### Dataset extract

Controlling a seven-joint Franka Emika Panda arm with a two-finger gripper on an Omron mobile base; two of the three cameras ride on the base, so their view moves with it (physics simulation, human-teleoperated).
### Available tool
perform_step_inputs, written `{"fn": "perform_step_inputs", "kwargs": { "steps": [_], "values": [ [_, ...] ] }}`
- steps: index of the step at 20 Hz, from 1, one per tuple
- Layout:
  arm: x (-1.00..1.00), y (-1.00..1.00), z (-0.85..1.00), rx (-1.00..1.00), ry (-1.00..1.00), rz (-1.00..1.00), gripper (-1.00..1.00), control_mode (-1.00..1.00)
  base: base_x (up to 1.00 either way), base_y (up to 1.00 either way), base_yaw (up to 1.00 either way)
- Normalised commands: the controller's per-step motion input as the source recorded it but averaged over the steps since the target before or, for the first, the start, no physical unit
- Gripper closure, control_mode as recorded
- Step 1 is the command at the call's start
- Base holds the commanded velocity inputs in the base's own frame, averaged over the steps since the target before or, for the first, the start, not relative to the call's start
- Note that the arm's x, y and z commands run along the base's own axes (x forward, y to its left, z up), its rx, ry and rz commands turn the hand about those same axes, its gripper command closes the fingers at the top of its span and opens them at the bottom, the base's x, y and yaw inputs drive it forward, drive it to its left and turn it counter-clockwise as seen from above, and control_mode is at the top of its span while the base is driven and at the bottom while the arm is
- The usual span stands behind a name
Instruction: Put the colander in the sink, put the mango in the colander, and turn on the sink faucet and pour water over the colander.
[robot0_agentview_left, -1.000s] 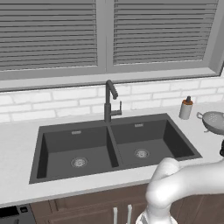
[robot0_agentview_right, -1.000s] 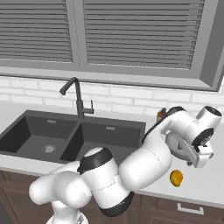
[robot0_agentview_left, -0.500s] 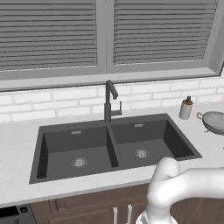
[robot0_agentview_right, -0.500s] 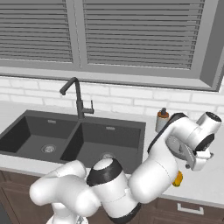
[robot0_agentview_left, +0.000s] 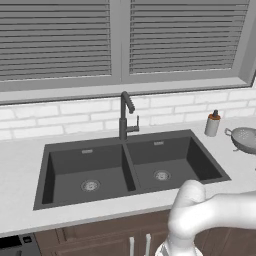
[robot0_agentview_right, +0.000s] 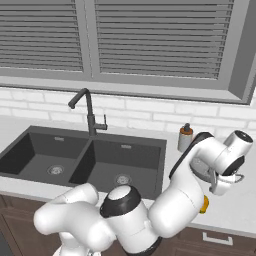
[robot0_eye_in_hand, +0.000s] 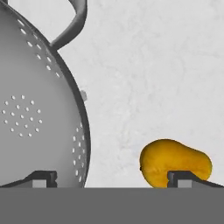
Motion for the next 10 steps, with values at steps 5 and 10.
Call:
{"fn": "perform_step_inputs", "kwargs": {
  "steps": [5,10],
  "values": [
    [0.20,0.04,-0.16,0.00,-0.02,-0.06,-1.00,-1.00,0.00,0.00,0.00],
    [0.28,0.00,-0.11,0.00,-0.07,0.01,-1.00,-1.00,0.00,0.00,0.00]
  ]
}}
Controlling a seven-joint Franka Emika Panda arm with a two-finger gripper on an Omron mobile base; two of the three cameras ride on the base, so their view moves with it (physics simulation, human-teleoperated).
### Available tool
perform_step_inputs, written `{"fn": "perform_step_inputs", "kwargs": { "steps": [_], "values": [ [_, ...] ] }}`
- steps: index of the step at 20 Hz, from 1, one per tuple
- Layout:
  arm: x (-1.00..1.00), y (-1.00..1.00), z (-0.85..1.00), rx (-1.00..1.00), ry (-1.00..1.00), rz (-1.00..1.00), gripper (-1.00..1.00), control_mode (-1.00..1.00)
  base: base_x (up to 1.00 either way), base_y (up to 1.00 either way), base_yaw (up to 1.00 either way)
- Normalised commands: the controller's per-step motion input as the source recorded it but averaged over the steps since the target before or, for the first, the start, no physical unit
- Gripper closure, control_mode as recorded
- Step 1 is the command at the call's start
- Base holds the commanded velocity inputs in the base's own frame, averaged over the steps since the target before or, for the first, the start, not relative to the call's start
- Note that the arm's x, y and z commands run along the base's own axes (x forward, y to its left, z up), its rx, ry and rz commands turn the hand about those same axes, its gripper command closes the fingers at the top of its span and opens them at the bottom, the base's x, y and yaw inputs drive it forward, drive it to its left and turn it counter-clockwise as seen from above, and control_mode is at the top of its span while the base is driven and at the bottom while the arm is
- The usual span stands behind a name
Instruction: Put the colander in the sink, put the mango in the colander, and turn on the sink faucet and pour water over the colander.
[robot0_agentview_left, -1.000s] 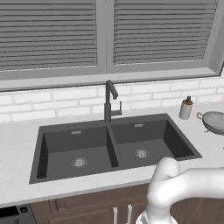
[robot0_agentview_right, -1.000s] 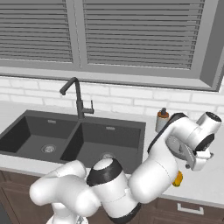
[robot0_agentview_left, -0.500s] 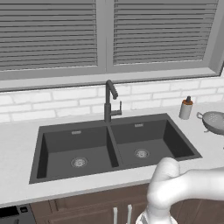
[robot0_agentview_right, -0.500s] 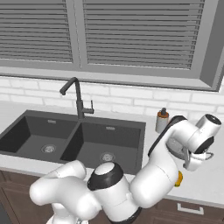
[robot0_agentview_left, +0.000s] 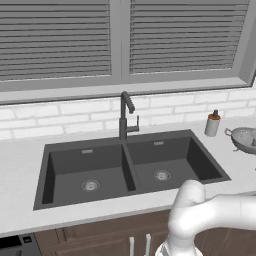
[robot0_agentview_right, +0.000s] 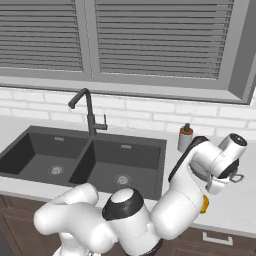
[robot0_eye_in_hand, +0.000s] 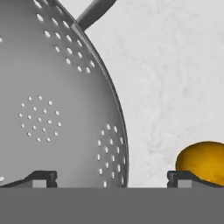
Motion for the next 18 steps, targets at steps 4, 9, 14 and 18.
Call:
{"fn": "perform_step_inputs", "kwargs": {
  "steps": [4,9,14,18],
  "values": [
    [0.22,0.00,-0.14,0.01,-0.01,0.04,-1.00,-1.00,0.00,0.00,0.00],
    [0.16,0.00,-0.22,0.00,-0.01,0.01,1.00,-1.00,0.00,0.00,0.00],
    [0.03,0.01,-0.12,0.00,-0.04,0.00,1.00,-1.00,0.00,0.00,0.00],
    [0.01,0.44,-0.21,-0.01,-0.34,-0.04,1.00,-1.00,0.00,0.00,0.00]
  ]
}}
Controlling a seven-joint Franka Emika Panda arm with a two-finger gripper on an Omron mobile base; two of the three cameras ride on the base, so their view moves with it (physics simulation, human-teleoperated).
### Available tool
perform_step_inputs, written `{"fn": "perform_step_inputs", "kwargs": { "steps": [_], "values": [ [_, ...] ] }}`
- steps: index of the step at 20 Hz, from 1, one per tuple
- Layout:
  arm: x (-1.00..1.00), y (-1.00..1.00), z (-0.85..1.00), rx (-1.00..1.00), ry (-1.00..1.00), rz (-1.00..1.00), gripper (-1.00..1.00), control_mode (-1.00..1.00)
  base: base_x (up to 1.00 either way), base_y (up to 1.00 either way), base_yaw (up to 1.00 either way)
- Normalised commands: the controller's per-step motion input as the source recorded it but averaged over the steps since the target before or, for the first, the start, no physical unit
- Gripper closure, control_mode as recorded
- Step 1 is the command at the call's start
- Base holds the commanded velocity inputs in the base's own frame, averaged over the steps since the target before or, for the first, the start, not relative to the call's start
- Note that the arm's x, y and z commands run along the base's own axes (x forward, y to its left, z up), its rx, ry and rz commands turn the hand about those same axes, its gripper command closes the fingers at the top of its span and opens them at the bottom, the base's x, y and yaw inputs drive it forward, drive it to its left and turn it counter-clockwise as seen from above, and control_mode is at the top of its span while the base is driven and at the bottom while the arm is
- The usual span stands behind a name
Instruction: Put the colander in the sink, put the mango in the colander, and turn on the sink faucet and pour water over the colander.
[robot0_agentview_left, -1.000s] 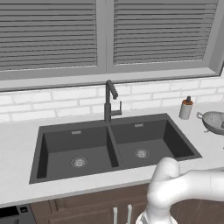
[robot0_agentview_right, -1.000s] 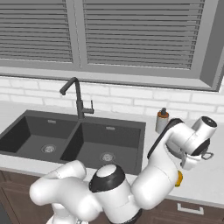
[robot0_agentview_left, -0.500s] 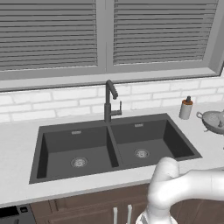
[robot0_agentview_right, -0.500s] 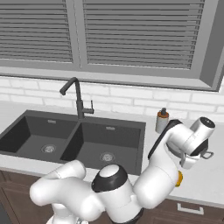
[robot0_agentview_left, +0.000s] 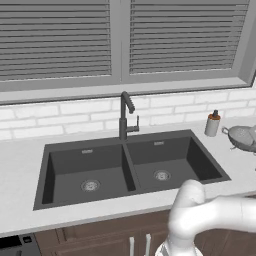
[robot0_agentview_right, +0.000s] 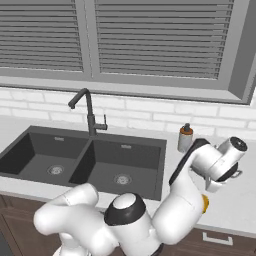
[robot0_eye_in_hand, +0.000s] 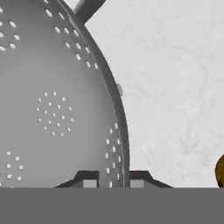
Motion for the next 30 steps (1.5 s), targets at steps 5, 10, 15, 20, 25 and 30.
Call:
{"fn": "perform_step_inputs", "kwargs": {
  "steps": [5,10,15,20,25,30],
  "values": [
    [0.00,0.43,-0.03,-0.01,-0.26,-0.05,1.00,-1.00,0.00,0.00,0.00],
    [0.00,0.27,0.60,-0.03,-0.06,-0.02,1.00,-1.00,0.00,0.00,0.00],
    [-0.14,0.61,0.93,-0.13,0.07,0.00,1.00,-1.00,0.00,0.00,0.00],
    [-0.34,0.76,0.83,-0.02,0.21,0.03,1.00,-1.00,0.00,0.00,0.00],
    [-0.58,0.59,0.45,0.19,0.16,0.13,1.00,-1.00,0.00,0.00,0.00],
    [-0.60,0.74,0.23,0.15,0.00,0.18,1.00,-1.00,0.00,0.00,0.00]
  ]
}}
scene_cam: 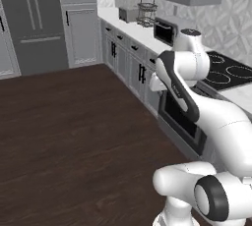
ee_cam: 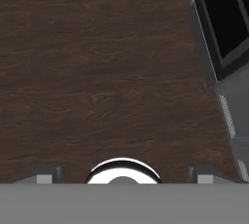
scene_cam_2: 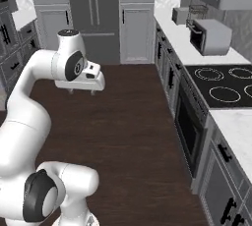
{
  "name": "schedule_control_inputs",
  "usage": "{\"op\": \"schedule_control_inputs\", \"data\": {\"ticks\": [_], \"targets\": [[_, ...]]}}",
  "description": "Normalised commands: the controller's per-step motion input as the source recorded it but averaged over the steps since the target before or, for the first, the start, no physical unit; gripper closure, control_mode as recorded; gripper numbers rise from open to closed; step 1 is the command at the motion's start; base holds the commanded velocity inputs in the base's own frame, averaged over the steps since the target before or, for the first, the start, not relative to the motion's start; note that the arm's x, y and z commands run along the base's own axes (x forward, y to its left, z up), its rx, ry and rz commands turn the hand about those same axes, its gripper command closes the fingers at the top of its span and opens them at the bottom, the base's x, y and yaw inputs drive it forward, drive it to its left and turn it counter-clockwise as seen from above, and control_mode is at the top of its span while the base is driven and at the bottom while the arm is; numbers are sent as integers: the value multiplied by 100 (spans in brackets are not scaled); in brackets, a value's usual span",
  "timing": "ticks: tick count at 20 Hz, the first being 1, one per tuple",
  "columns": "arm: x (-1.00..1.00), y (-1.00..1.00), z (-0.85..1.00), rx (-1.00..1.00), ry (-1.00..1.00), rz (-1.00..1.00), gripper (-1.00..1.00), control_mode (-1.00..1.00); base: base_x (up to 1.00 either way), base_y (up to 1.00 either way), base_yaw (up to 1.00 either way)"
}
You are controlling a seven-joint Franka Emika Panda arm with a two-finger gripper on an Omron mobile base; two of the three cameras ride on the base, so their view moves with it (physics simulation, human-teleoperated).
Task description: Navigate to the toaster.
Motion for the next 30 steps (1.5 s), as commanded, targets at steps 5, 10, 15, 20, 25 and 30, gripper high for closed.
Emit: {"op": "schedule_control_inputs", "data": {"ticks": [5, 10, 15, 20, 25, 30], "targets": [[0, 0, 0, 0, 0, 0, -100, 100, 87, -6, 26], [0, 0, 0, 0, 0, 0, -100, 100, 84, -12, 24], [0, 0, 0, 0, 0, 0, -100, 100, 95, -17, 18], [0, 0, 0, 0, 0, 0, -100, 100, 100, -19, 6], [0, 0, 0, 0, 0, 0, -100, 100, 100, -17, 0], [0, 0, 0, 0, 0, 0, -100, 100, 100, -20, 0]]}}
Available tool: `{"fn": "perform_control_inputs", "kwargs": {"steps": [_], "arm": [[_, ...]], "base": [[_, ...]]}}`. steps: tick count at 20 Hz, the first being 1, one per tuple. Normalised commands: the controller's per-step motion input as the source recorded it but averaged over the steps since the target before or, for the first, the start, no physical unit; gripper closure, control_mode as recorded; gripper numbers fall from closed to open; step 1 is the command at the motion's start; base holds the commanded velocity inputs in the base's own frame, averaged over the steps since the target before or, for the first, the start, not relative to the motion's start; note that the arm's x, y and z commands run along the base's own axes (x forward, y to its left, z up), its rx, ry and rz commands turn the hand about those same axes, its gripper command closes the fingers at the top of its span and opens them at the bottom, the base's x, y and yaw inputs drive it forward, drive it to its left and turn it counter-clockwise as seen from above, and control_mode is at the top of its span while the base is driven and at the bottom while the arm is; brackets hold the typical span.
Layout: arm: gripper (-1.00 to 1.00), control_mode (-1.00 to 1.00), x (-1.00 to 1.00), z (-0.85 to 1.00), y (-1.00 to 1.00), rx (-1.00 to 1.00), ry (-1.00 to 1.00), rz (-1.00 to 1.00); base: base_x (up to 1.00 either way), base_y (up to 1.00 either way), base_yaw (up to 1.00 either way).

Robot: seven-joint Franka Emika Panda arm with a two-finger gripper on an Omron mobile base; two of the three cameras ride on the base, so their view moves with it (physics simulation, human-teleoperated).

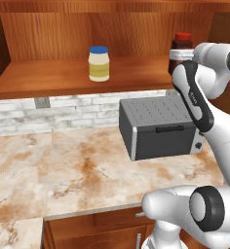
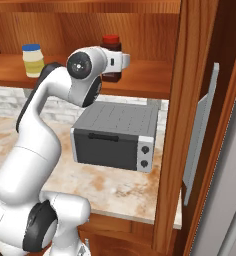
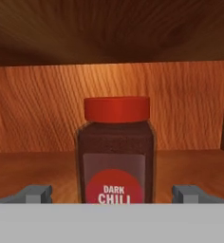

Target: Collect the paprika, mayonnaise, and shaker from the cabinet and place them next to the stove.

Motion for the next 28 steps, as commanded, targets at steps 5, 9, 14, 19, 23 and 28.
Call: {"fn": "perform_control_inputs", "kwargs": {"steps": [5, 9, 14, 19, 23, 28], "arm": [[-1.00, -1.00, 0.19, 0.00, 0.00, 0.00, 0.00, -0.01], [-1.00, -1.00, 0.21, 0.00, 0.00, 0.00, 0.00, -0.01], [-1.00, -1.00, 0.21, 0.00, 0.00, 0.00, 0.00, -0.01], [-1.00, -1.00, 0.16, 0.00, 0.00, 0.00, 0.00, -0.01], [-1.00, -1.00, 0.09, 0.00, 0.00, 0.00, 0.00, -0.01], [1.00, -1.00, 0.12, 0.00, 0.00, 0.00, 0.00, 0.00]], "base": [[0.00, 0.00, 0.00], [0.00, 0.00, 0.00], [0.00, 0.00, 0.00], [0.00, 0.00, 0.00], [0.00, 0.00, 0.00], [0.00, 0.00, 0.00]]}}
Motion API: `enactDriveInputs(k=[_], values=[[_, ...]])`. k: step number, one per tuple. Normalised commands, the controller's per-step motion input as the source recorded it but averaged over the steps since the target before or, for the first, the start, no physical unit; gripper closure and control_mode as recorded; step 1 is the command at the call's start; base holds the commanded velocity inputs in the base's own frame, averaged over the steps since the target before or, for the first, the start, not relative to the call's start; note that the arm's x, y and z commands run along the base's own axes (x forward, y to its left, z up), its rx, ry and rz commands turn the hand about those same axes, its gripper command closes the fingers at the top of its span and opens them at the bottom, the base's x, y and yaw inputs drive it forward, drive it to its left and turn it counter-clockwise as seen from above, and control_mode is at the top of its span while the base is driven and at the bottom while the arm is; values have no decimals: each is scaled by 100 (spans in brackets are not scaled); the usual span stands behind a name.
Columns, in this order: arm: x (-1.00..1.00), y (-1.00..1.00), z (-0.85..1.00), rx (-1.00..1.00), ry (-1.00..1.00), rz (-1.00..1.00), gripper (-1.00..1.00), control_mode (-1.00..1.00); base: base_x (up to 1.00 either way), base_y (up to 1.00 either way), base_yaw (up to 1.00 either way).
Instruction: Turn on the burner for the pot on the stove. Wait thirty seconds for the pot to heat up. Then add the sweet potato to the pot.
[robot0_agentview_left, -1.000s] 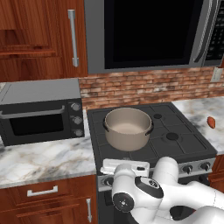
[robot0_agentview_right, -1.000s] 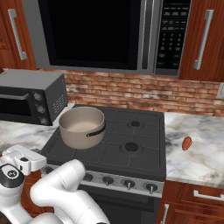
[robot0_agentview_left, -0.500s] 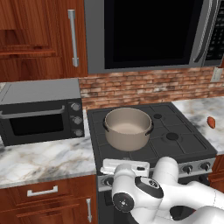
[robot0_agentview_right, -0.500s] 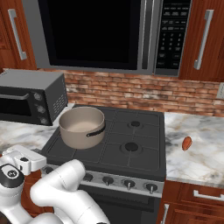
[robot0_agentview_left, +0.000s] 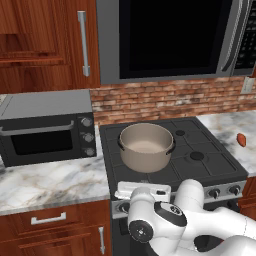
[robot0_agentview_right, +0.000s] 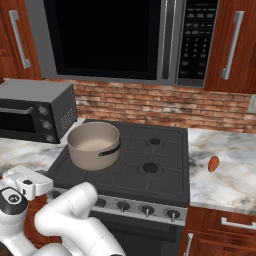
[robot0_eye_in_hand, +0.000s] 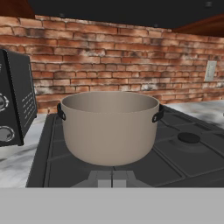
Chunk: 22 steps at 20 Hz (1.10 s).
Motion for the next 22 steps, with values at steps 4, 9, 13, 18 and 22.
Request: enactDriveInputs(k=[4,9,13,18,22], values=[[0,0,0,0,0,0,100,-100,0,0,0],[0,0,0,0,0,0,100,-100,0,0,0],[0,0,0,0,0,0,100,-100,0,0,0],[0,0,0,0,0,0,100,-100,0,0,0],[0,0,0,0,0,0,100,-100,0,0,0]])
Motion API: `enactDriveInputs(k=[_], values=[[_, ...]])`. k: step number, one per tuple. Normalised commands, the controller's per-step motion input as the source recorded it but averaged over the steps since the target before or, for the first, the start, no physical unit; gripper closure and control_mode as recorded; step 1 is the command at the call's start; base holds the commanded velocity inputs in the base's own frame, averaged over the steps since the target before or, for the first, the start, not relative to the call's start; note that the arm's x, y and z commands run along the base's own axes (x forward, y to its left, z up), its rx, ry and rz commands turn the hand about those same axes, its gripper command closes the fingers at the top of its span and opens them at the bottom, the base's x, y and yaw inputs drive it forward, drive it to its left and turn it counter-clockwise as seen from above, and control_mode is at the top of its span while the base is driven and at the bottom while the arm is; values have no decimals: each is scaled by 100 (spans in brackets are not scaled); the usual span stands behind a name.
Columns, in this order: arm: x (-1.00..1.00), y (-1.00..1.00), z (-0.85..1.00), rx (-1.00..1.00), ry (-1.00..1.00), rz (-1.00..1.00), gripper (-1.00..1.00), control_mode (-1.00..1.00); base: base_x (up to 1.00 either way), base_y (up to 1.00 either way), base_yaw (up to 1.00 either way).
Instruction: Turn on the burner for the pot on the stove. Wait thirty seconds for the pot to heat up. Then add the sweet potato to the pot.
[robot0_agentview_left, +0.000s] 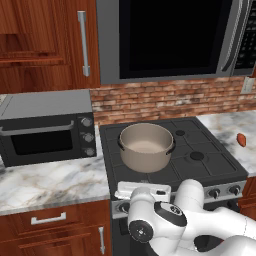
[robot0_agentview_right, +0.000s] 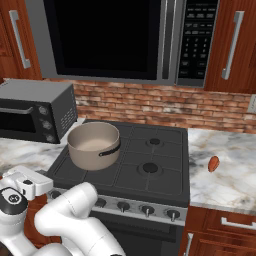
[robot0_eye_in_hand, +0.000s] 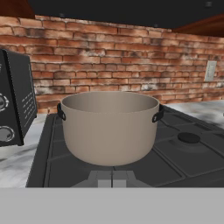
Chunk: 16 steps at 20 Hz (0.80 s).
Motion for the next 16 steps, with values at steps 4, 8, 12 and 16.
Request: enactDriveInputs(k=[4,8,12,16], values=[[0,0,0,0,0,0,100,-100,0,0,0],[0,0,0,0,0,0,100,-100,0,0,0],[0,0,0,0,0,0,100,-100,0,0,0],[0,0,0,0,0,0,100,-100,0,0,0]])
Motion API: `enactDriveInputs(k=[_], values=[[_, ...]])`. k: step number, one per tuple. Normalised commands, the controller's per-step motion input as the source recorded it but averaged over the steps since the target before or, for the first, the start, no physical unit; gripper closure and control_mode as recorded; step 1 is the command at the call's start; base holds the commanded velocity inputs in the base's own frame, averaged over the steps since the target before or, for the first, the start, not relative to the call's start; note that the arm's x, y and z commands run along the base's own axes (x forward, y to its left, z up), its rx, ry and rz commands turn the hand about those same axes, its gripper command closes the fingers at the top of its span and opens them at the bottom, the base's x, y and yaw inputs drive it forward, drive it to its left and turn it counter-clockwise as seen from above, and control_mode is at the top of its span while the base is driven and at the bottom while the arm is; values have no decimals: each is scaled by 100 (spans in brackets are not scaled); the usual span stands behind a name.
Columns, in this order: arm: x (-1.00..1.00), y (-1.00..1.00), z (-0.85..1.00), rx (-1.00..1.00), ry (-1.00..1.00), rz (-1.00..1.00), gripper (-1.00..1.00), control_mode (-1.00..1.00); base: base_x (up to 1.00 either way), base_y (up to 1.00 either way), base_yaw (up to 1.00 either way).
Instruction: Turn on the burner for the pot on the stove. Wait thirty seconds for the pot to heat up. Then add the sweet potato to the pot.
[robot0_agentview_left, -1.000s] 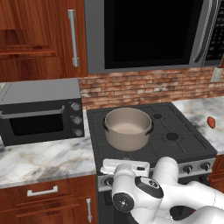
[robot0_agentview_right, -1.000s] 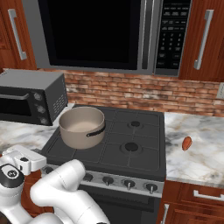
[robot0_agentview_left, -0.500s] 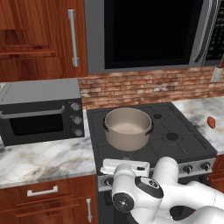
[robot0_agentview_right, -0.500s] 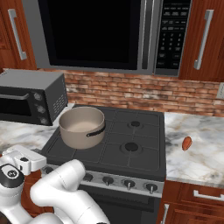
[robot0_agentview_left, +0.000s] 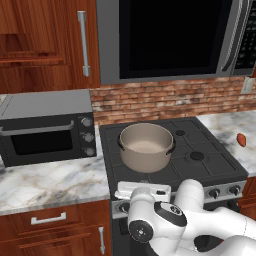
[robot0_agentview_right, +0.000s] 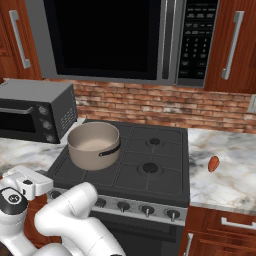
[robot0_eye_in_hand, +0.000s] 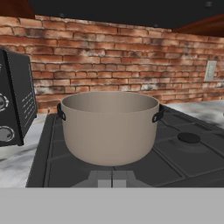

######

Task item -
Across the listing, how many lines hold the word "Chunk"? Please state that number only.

Completed exercise -
2